** Opening Data provided block **

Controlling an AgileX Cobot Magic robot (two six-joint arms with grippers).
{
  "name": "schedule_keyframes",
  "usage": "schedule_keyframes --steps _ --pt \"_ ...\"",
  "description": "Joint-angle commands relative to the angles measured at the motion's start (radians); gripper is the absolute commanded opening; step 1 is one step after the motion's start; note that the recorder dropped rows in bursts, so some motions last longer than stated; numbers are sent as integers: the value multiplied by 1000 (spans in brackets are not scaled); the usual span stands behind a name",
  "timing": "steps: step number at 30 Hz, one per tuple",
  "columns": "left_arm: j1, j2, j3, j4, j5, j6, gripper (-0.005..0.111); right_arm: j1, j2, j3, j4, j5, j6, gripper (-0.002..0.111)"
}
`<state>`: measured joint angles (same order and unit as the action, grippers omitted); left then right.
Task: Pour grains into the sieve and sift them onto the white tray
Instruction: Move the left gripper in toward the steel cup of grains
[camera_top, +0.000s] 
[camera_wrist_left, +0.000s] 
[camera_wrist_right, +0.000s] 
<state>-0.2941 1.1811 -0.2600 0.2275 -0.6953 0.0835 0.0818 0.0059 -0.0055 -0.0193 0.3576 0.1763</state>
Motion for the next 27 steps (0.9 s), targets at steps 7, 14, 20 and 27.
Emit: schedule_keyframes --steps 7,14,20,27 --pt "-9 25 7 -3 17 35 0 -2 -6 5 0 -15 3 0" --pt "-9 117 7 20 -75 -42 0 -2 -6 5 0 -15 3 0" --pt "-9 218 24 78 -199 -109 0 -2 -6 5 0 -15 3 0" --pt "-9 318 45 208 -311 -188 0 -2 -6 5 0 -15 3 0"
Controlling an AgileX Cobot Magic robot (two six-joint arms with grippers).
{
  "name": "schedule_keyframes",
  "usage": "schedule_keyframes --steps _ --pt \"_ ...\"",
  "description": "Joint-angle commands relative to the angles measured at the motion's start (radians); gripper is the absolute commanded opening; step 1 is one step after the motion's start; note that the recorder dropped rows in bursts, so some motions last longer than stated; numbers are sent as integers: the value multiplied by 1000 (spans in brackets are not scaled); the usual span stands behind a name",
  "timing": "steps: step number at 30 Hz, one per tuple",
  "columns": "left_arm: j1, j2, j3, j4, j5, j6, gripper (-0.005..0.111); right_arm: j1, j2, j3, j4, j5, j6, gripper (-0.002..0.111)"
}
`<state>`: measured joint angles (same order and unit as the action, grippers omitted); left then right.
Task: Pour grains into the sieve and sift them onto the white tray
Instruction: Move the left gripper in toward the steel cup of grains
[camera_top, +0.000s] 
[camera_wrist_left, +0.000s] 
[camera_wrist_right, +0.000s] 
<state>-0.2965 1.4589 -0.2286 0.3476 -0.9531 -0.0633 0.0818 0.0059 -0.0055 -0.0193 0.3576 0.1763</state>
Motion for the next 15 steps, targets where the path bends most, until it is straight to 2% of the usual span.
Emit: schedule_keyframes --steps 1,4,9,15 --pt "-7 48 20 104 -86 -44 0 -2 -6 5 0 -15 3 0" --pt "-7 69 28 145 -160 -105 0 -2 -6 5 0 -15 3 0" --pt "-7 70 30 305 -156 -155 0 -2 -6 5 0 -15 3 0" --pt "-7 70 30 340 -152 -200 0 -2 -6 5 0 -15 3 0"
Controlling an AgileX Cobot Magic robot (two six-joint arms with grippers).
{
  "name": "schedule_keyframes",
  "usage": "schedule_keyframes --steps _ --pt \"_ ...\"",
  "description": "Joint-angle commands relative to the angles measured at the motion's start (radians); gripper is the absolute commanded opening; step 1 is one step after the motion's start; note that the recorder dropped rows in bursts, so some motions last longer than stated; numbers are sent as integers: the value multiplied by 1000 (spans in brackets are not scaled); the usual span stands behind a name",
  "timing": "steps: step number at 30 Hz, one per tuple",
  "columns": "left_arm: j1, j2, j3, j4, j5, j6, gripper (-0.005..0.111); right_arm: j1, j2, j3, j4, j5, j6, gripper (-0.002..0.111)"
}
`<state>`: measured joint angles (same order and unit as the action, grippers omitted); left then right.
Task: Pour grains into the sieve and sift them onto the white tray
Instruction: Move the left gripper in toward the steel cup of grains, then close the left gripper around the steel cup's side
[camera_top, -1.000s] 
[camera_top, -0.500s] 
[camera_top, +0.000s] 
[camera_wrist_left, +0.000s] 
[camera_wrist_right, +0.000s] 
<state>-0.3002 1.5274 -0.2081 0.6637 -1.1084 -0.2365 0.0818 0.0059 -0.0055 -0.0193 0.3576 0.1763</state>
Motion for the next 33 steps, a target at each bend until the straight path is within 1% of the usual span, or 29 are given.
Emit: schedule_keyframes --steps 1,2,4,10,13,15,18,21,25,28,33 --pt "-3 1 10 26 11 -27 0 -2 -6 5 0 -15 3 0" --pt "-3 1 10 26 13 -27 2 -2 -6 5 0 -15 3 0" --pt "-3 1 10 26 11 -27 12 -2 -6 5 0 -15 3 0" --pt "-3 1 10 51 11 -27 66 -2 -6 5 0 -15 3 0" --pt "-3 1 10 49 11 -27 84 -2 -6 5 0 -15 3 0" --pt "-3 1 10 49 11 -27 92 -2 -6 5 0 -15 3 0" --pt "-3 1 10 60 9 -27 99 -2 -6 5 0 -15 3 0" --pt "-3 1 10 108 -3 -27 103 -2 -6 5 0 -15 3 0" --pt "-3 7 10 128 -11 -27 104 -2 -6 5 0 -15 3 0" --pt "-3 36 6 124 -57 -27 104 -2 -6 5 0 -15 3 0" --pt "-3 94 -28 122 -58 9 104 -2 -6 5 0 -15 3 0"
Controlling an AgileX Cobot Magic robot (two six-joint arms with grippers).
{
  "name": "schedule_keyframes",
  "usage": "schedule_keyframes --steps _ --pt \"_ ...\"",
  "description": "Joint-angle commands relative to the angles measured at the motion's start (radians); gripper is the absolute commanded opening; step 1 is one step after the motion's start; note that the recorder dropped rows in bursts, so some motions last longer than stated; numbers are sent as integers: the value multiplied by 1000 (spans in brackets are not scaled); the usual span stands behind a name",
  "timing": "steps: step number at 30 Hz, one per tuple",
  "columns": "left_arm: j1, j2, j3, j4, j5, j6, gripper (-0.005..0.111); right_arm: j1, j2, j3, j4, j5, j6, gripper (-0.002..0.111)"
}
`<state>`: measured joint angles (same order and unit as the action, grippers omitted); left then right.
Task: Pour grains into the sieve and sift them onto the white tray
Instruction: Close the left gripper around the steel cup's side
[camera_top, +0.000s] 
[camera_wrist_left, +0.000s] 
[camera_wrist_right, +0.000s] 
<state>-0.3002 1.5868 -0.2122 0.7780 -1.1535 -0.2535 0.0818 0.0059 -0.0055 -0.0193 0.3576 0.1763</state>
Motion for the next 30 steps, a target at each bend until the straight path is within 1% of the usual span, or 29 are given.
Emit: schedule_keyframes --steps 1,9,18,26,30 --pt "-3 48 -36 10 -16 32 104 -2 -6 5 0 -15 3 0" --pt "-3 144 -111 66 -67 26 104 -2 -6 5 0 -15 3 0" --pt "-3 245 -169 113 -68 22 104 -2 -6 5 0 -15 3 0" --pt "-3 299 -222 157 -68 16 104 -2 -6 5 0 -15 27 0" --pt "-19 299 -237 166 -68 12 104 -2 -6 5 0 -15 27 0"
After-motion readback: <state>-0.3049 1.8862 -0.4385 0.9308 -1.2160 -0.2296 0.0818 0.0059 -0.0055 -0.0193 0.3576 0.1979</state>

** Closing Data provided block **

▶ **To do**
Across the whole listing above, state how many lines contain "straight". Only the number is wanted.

▶ **Problem solution**
3